Going through the items for the Pilgrims’ Magazine I’m working on, I came across this lovely story, but can’t trace the person who sent it to me!  Hopefully, someone will read it and let me know.  

Links with the Homeland

It occurs to me with surprise that it was over fifty years ago that a friend from University who was a visitor at the Camberwell Aged Pilgrims’ Home asked me to visit a lady in the Hornsey Rise Home, explaining that she was blind and received very few visitors.  After walking past this mysterious place so very many times over the years without ever seeing anyone enter or emerge,  I felt quite excited at the prospect of entering those mysterious gates and discovering what lay beyond.

Miss Ada Knight was a sweet lady whose beautiful eyes gave no hint of her affliction. She told me that one morning she had awakened to find that she had suddenly gone blind overnight. It was typical of her that she had not felt any self-pity, but instead her first thought was about what would happen to her budgerigar and how she would cope with looking after him. She would hover near his cage addressing him as “pretty boy” and enjoying the sound of his chirping back at her.

She may not have had many visitors from outside, but there were many kind people in the Home who were eager to help with errands and with reading to her. It was from her, I recall, that I discovered that our local milkman had come to know the Lord!

Miss Knight had spent many years as a lady’s maid and the lady she loved to tell me about was none other than Lady Lister, the wife of the legendary Lord Joseph Lister, the father of antiseptic surgery. She always referred to her as “my lady” and spoke of her with warmth and affection. It is over a century since Lord Lister died and I find it amazing, looking back, that I can feel connected to him through that one human link!  Miss Knight was very firm about social boundaries and I could never prevail upon her to call me by my Christian name!

I could only call in on Miss Knight during the vacations and I think that it was while I was away that her great friend Miss Violet Lane,  wrote to tell me that she had died, urging me warmly to continue to call in at the Home to see her. Thus I continued to be a visitor and I enjoyed the company of Miss Lane, a vigorous lady who made little of the hardships she had faced in life. She had been one of ten children and when the parents died, they were split up and sent in different directions. Her eldest sister had made an effort to maintain contact, but it had all proved too much for her and eventually Miss Lane found herself without any idea of where her various siblings were or, indeed, if they were still alive.

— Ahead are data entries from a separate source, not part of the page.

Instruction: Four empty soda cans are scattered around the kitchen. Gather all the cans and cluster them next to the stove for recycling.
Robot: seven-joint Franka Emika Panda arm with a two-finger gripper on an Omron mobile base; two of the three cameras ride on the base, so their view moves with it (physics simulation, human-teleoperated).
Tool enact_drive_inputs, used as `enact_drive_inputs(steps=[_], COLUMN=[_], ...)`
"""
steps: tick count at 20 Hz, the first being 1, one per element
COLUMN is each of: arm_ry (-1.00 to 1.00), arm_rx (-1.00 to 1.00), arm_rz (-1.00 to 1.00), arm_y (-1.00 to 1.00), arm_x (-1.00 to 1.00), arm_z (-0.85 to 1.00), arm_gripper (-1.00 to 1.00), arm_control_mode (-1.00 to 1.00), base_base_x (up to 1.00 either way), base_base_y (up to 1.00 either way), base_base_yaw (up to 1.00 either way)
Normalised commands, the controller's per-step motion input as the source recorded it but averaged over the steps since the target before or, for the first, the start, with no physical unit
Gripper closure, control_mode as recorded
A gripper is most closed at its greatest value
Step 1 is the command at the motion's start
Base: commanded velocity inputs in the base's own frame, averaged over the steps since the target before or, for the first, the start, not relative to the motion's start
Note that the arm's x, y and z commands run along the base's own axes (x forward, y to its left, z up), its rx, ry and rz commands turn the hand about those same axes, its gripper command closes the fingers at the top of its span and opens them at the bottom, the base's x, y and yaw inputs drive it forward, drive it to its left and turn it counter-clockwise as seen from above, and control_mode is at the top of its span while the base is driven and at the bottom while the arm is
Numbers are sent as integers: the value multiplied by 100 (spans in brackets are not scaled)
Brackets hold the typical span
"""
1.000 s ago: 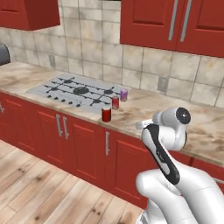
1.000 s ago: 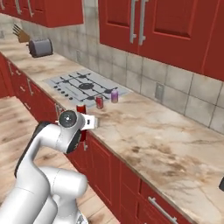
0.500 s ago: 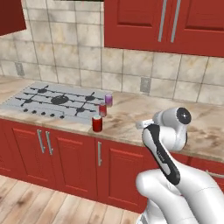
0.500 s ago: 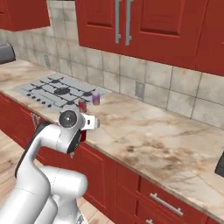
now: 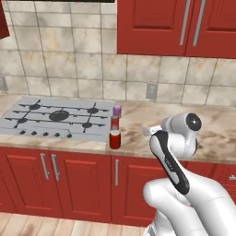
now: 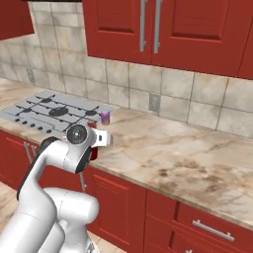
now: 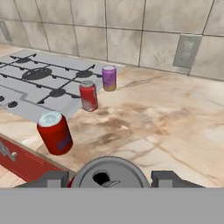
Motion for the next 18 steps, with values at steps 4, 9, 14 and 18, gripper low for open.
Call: enact_drive_inputs(steps=[4,9,14,18], arm_ry=[0,0,0,0], arm_rx=[0,0,0,0], arm_rz=[0,0,0,0], arm_y=[0,0,0,0], arm_x=[0,0,0,0], arm_z=[0,0,0,0], arm_gripper=[100,100,100,100], arm_control_mode=[100,100,100,100], base_base_x=[0,9,18,19], base_base_y=[46,40,37,44], base_base_yaw=[-35,-29,-21,-15])
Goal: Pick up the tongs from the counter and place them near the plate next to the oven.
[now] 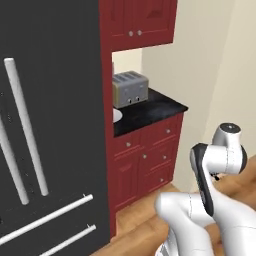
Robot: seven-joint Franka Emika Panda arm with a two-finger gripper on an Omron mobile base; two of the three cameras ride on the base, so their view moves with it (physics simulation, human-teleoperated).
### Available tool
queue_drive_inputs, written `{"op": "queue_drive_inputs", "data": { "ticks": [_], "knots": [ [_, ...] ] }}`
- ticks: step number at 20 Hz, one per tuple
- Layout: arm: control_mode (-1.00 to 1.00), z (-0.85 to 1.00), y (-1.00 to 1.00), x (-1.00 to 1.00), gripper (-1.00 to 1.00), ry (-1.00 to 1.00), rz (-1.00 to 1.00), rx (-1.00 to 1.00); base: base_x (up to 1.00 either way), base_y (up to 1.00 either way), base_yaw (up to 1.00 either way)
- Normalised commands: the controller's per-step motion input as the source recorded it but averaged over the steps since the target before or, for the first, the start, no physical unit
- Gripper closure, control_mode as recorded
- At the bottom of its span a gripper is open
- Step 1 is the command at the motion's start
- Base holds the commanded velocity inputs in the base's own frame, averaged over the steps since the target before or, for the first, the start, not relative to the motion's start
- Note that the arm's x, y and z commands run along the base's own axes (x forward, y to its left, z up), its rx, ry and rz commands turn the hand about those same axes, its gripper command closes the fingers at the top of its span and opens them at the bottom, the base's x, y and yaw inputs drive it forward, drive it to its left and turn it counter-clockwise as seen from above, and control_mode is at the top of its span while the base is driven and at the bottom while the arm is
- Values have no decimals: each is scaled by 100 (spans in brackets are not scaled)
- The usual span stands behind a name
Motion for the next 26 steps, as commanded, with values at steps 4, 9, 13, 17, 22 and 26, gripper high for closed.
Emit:
{"op": "queue_drive_inputs", "data": {
  "ticks": [4, 9, 13, 17, 22, 26],
  "knots": [
    [100, 0, 0, 0, 100, 0, 0, 0, 88, -55, 10],
    [100, 0, 0, 0, 100, 0, 0, 0, 73, -60, 24],
    [100, 0, 0, 0, 100, 0, 0, 0, 51, -28, 31],
    [100, 0, 0, 0, 100, 0, 0, 0, 44, -2, 38],
    [100, 0, 0, 0, 100, 0, 0, 0, 47, -34, 28],
    [100, 0, 0, 0, 100, 0, 0, 0, 21, -35, 15]
  ]
}}
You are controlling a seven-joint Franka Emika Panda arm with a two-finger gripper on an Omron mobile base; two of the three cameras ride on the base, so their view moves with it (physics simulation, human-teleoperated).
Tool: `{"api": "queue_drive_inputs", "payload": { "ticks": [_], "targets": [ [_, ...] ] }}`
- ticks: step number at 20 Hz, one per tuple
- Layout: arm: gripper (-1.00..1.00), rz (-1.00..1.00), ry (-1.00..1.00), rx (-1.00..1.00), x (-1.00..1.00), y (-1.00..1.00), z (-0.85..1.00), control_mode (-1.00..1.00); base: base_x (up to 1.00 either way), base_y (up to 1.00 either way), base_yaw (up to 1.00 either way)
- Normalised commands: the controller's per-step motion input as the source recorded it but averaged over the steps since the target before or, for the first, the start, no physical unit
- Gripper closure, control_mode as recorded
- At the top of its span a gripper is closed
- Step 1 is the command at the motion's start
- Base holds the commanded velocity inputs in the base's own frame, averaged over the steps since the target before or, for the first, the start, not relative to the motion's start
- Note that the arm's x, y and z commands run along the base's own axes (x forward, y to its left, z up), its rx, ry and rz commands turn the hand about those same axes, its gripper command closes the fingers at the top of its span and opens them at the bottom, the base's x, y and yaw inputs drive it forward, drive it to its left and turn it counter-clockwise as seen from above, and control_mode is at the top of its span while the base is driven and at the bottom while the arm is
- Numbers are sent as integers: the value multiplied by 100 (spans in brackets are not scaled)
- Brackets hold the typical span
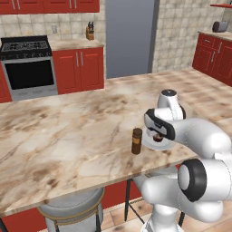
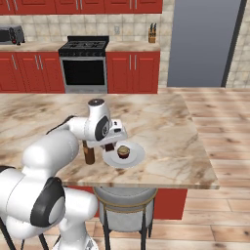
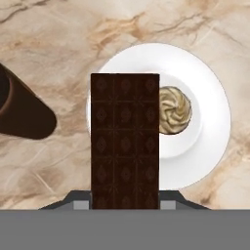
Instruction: Take the cinnamon bottle from the cabinet and place it on the dining table, next to the plate with the cupcake. Then take the chocolate from the dining counter and place it on the cupcake plate.
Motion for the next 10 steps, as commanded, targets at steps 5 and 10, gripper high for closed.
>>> {"api": "queue_drive_inputs", "payload": {
  "ticks": [5,10],
  "targets": [
    [100,0,0,0,0,0,-21,-100,0,0,0],
    [100,0,0,0,0,5,-11,-100,0,0,0]
  ]
}}
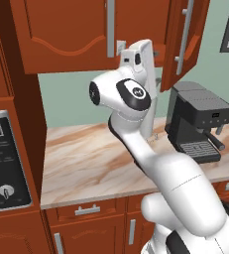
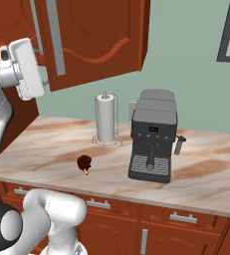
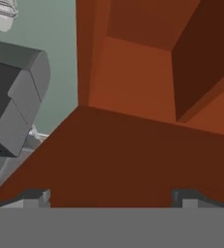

She had made the best of such opportunities as presented themselves and had passed quite a stiff clerical exam to enter the Post Office. In those days it was seen as a prestigious job and attracted fierce competition. She had, to my fascination, been posted to Aberystwyth, where I was studying. She had treasured some postcards of the damage done to the Promenade by some very dramatic tidal waves, which she gave me as a present. A couple of years ago history repeated itself with a fierce storm and there was a similar scene of devastation along the sea front.

While inmates of the Home were able to cope and look after themselves, they continued to live in their cosy little rooms, but the time came when Miss Lane was too ill and frail to care for herself. I visited her in the dormitory of the sanatorium where she now resided, all her worldly goods consigned to a small locker beside her. Her voice had sunk to a hoarse whisper, but her face was radiant and put me in mind of the glowing face of Stephen as described in the Book of Acts. I bent down to hear what she was saying. “Do you know our Saviour as I do?” she asked urgently.

I often remember that last visit as I myself move nearer to Heaven and look forward to seeing those two inspiring ladies again.



Louise Morse

Louise Morse MA (CBT) is media and external relations manager for the Pilgrims’ Friend Society. She is a writer and speaker, and author of books on issues of old age, including dementia, published by Lion Monarch and SPCK. She is a cognitive behavioural therapist, and her Masters’ dissertation examined the effects of caring for a loved one with dementia on close relatives.

This Post Has One Comment

  1. June Tagg

    That was a lovely true story though it is sad not to know where your siblings are. It is wonderful that the old lady still called her mistress My Lady. Having Nursed many aging people I have heard my stories of their past life. I miss working very much especially with the old people. I am now an old person.